TTIP-TAFTA : le traité transatlantique a du plomb dans l'aile
Mal engagé, contesté par les opinions publiques et même remis en cause par des ministres allemand et français, le projet de traité de libre-échange transatlantique (TTIP) a du plomb dans l'aile, même si certains pays s'efforcent de les réanimer.
"Qu'un ministre dénonce ouvertement le TTIP, cela pose déjà de sérieux doutes sur son avenir. Mais qu'un second ministre fasse de même, cela pourrait être le coup de grâce, surtout s'ils représentent tous deux l'Allemagne et la France, les deux principales économies européennes", explique Daniel Bosgraaf, économiste de la banque ING.
Pour lui, le TTIP (Transatlantic Trade Investment Partnership, également connu sous un autre acronyme anglais, Tafta), fortement contesté par l'opinion publique tant en France qu'en Allemagne, "reste ainsi difficilement à flot", après avoir reçu deux attaques frontales en moins de 48 heures.
"L'état des négociations ne permet pas d'accord", a d'abord jugé dimanche le vice-chancelier social-démocrate allemand Sigmar Gabriel, également ministre de l'Economie. Le porte-parole du gouvernement assurait toutefois lundi que Berlin souhaitait la poursuite des pourparlers. "Il faut un coup d'arrêt clair et définitif à ces négociations pour repartir sur de bonnes bases", a renchéri mardi le secrétaire d'État français au Commerce extérieur Matthias Fekl.
Les négociations, lancées il y a trois ans, "ont du plomb dans l'aile et il va être difficile de les mener au bout", a affirmé à l'AFP Sylvie Matelly, directrice adjointe de l'Institut de relations internationales et stratégiques (Iris), pour qui les difficultés remontent à l'origine même des pourparlers.
"Ce traité a été très mal engagé. Il a été mal présenté et a fait polémique dès le départ", selon elle, car "les négociations ont toujours achoppé sur des différences de vue et sur un manque de pédagogie, de transparence sur ce qui allait être négocié".
Négocié dans le plus grand secret par le gouvernement américain et la Commission européenne, l'accord vise à supprimer les barrières commerciales et réglementaires de part et d'autre de l'Atlantique pour créer une vaste zone de libre-échange censée doper l'activité économique. Le but était de "rendre les produits européens et américains plus compétitifs et capables de concurrencer" ceux de la Chine, précise Mme Matelly.
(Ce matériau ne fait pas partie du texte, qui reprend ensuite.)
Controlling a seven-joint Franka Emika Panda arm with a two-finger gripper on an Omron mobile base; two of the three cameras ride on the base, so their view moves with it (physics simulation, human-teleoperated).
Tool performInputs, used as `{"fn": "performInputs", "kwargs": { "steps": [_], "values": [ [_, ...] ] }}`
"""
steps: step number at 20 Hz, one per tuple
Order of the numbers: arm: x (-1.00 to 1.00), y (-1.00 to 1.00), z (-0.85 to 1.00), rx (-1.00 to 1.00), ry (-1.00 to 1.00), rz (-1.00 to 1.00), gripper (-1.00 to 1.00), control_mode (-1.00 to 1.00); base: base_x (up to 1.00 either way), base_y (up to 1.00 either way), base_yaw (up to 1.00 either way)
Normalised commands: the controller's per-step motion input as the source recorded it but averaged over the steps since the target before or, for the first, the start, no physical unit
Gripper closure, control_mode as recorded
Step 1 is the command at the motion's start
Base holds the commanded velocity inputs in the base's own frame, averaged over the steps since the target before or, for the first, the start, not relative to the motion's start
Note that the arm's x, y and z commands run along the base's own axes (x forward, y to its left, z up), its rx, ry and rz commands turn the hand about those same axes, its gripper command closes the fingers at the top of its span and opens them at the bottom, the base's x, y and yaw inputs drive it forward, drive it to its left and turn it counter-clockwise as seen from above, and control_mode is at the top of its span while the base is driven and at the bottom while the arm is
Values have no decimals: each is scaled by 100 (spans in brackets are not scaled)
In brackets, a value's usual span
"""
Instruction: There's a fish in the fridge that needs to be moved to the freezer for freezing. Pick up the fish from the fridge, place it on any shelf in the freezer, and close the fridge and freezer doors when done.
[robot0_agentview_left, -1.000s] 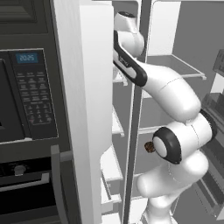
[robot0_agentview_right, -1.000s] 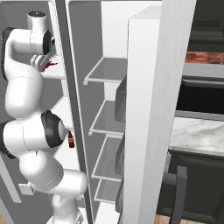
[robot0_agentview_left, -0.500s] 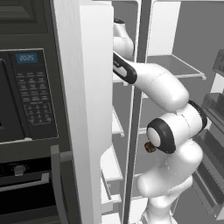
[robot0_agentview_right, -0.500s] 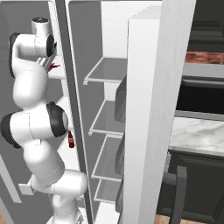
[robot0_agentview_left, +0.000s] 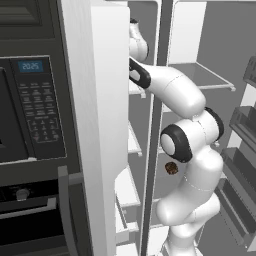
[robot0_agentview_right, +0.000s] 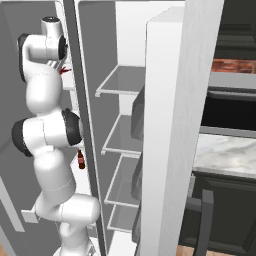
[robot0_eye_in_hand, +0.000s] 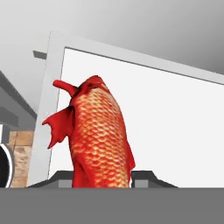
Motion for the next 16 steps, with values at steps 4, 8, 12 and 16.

Les partisans de l'accord assurent qu'il permettrait aux Etats-Unis et à l'UE d'imposer leurs critères et leurs normes dans le commerce international. Ses détracteurs reprochent au contraire aux Etats-Unis de ne pas vouloir garantir les appellations d'origine protégée (AOP) et s'insurgent contre la mise en place de mécanismes d'arbitrage qui feraient fi des règlementations sociales ou environnementales nationales, au profit exclusif des multinationales.
Aujourd'hui, le projet de traité devient "un boulet" pour les gouvernements à l'approche d'importantes échéances électorales aux Etats-Unis, en France ou encore en Allemagne, souligne Sébastien Jean, directeur du Centre d'études prospectives et d'informations internationales (Cepii).
"En France, je pense qu’il y a un peu la notion que personne ne va gagner une élection en défendant le TTIP. En revanche, on peut la perdre", explique-t-il. Une situation qui se répète dans d'autres Etats, selon M. Bosgraaf.
"Même si la Commission européenne garde toujours son mandat de négociation, il est difficile de croire qu'elles se poursuivront sans le soutien de l'Allemagne et de la France, d'autant plus qu'il y aura des élections dans ces deux pays en 2017", explique l'économiste. "Et même si les ministres européens décident à Bratislava à la mi-septembre de poursuivre les négociations, il y a de sérieux doutes sur la viabilité de cet accord commercial", prévient-il.
Outre-Atlantique, Barack Obama souhaite boucler l'accord avant son départ de la Maison blanche en janvier. Mais "ni Donald Trump, ni Hillary Clinton ne soutiennent cet accord commercial", rappelle M. Bosgraaf.
Ceux qui ont lancé les négociations "ont mal anticipé le fait que dans la période post-crise de 2008, l'idée de libéraliser encore plus, de déréguler encore plus, allait mal passer auprès des opinions publiques", constate de son côté Mme Matelly.
De plus, la décision britannique de quitter l'UE en juin plaide plutôt pour "une nouvelle orientation de ce que devrait être l'Europe, ce qui ne devrait probablement pas aller vers plus de libéralisme économique", estime-t-elle.